Top of INFORMATION
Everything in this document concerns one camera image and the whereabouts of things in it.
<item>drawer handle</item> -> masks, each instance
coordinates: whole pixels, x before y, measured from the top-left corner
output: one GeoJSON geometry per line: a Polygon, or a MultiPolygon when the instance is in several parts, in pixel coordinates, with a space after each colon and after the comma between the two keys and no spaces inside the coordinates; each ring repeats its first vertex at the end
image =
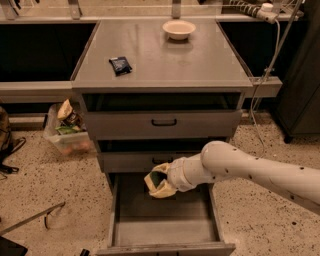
Bottom of INFORMATION
§ **WHAT THE TASK REQUIRES**
Lines after the one containing "coordinates: whole pixels, x" are left out; every line from the start of the entries through that line is restated word for word.

§ **EXPECTED ANSWER**
Everything in this document concerns one camera image and the whereabouts of things in it.
<item>drawer handle</item> -> masks, each instance
coordinates: whole pixels, x before y, measured from the top-left corner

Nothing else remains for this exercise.